(424d) Development of a Catalytic Micro-Combustor for a Microchannel Methanol Steam Reformer

Methanol is often considered the best liquid fuel to generate hydrogen due to its high energy density, low cost and easy transportation and reforming. The use of metallic micro-reactors for hydrogen production is gaining an increasing importance regarding portable and low-cost hydrogen sources for numerous applications, particularly for feeding fuel cells. Methanol steam reforming is an endothermic reaction. Therefore, a heat source such as e.g. combustors should be incorporated into the system to maintain reaction temperature and to supply the heat required for the reforming reaction and reactants vaporization. The design, construction and operation of plate-heat-exchanger reactors for application as reformers have been investigated intensively within the last decade [1]. It has been demonstrated that an internal heating by integrated combustion is more efficient than using hot gas from external burners. Methanol combustion can be used because of simplicity.

In the present work, an integrated catalytic microchannel reactor with a micro-combustor coated with Pd/Al2O3 catalyst and a methanol steam micro-reformer coated with Pd/ZnO catalyst was designed and fabricated. The performance of the micro-reformer with the integrated combustor was evaluated under various conditions.

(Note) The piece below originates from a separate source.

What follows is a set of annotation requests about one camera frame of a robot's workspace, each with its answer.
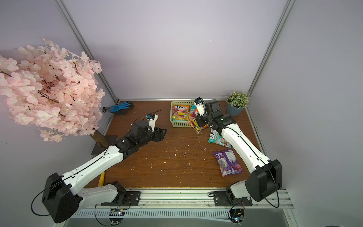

Catalysts were deposited on the microchannel block by washcoating. Several preliminary tests of slurry formulation for washcoating the structural substrates were carried out and the coating characteristics (specific load, homogeneity and adherence) were analyzed to establish the best recipe.

The catalytic tests were carried out at atmospheric pressure in a Computerized Microactivity Reference Catalytic Reactor from PID Eng&Tech. 6 thermocouples were used to monitor temperature: 4 in the same horizontal plane, 2 of them at the microchannels entry and the other 2 at the microchannels outlet, and 2 additional thermocouples at the upper and bottom sides of the block. The shells used to connect the microchannels block also included 4 heating cartridges for the catalyst reduction step. This auxiliary electrical heating system was also used to compensate the heat losses of the microchannel reactor.

The micro-combustor was studied alone using Fecralloy micro-monoliths with different
combustion catalyst load. In all
the cases total combustion of methanol was achieved, but as methanol/air flow increased, temperature increased as well, and the bulk of
combustion occurred in the first 10-15 mm of
monolith.

Based on the results of the combustion monolith, micro-reformer coupled to the combustor was investigated. First, the performance of the micro-reformer without combustion was investigated heating the micro-channel block with the electric cartridges. The methanol reforming conversion was 95 % at 350 ºC and stable selectivity was obtained, producing a very
low CO content (<1 %) in the reformate stream.
Measured temperatures were very similar (DT≤5 ºC)
in all points. The power required to
maintain this situation included the
power required to reform the methanol and
the heat lost. In subsequent experiments the power of the cartridges was fixed at decreasing values from initial value to zero and the temperature (350 °C) was controlled through the methanol combustion with a cascade flow- temperature controller. As the electrical power was reduced, the combustion power increased (increased methanol/air flow) producing an increase in the temperature at the combustion channels entry. This increase was due to the fact that the combustion is completed near the entry of the microchannels. Nevertheless, the excellent heat conduction characteristics of the microchannels block homogenized the temperatures.

Acknowledgements

Financial support by the Spanish Ministry of Science and Innovation and Ministry of Economy and Competitiveness (ENE2009-14522-C05 and ENE2012-37431-C03 grants,) and UPV/EHU (GIU11/13) are gratefully acknowledged. I. Uriz and I. Velasco gratefully acknowledge the fellowships granted by the Innovation Department of the Navarre Government and the Spanish Ministry of Science and Innovation (program FPI, BES-2010-030021 and BES-2010-034034).

References

1 G. Kolb, “Fuel Processing for Fuel Cells”, Wiley-VCH Verlag GmbH & Co. KGaA Weinheim, Germany (2008).